The Najarians were game to let Nastasi experiment with high-flying design methods as long as the budget didn’t break the bank. So experiment he did. Working with one of his students who had a background in mathematics, he first designed the addition from milled Styrofoam covered by a glass composite skin. No dice, he decided—too much of a one-off.
Next he tried a folded-metal structural skin, a solution similar to his thesis at Harvard, which won him the school’s Peter Rice Prize for innovation in architecture and engineering. But again he scrapped the idea. “It was beautiful, but it wasn’t prototype-like. I wanted something that could be made into a more affordable addition for any home,” he recalls.
As they say, the third time’s a charm. Nastasi reduced the structure to a torqued steel frame supplemented by lightweight metal joists available at any home-improvement store, which were the key to making it affordable and feasible. The addition and renovation were completed last spring. The low-slung structure—all white walls and spare furnishings brightened by colorful artwork, including many of Arpie’s mixed-media pieces—stands quietly in contrast to the McMansions that have been built on surrounding lots that once featured more modestly sized homes. “Those just get demolished these days,” says Gregg. “We didn’t want to be wasteful like that. Why not work with what we have?”

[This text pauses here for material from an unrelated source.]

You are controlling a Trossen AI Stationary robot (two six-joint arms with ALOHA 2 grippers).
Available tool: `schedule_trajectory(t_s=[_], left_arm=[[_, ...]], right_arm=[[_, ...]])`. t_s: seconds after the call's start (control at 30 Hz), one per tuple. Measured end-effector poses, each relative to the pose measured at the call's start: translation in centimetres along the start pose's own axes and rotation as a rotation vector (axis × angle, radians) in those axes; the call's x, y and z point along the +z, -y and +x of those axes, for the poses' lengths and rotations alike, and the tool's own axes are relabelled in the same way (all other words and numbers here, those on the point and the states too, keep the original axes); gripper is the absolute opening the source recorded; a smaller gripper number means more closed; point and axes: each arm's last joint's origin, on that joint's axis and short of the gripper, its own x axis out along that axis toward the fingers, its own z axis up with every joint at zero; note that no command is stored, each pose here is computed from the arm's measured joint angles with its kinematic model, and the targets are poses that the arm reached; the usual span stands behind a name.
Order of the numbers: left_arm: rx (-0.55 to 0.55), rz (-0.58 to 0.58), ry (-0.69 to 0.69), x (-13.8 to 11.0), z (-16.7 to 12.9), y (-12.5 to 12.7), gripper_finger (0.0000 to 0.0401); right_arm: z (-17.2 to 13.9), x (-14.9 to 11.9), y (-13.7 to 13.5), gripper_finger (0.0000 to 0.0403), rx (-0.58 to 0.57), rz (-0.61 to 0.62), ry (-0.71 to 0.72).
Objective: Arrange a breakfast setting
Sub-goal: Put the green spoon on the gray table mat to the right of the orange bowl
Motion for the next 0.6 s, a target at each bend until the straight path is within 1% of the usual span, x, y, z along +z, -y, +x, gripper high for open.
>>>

Meanwhile, Nastasi was so compelled by what he was learning that he crafted a curriculum to teach young and midcareer designers his new methods. In 2004 he established the Product-Architecture Lab at the Stevens Institute of Technology, an engineering school in Hoboken, where he created a two-year multidisciplinary master’s program. Each class consists of a dozen students—architects, mechanical engineers, computer scientists, mathematicians—who together refine the design methods Nastasi pioneered at Harvard, lending the process a sense of momentum.
That momentum has thus far translated into a smart house he designed for a sculptor in Plano, Texas, and projects as diverse as a kindergarten, a ten-story mixed-use building, and research work for buildings in India and the Middle East (with Skidmore, Owings & Merrill and Buro Happold). In 2006 Nastasi was short-listed to design a family of pedestrian bridges in four New York City boroughs. Still, it’s suburban homes that seem to have the most hold on the designer. “Architects are missing opportunities to do something important there if they just focus on urban areas,” he laments.
Carlos Cárdenas, who met Nastasi at Harvard, is using the Najarian addition as a case study for his doctoral thesis. “This work challenges the notion that prefabrication must be bound by a very tight set of rules about materials and construction methods,” he points out.Nastasi adds, “There’s a myth that digitally driven fabrication isn’t widely available, but it is—you just have to be willing to go outside of the architectural and building communities to find it.”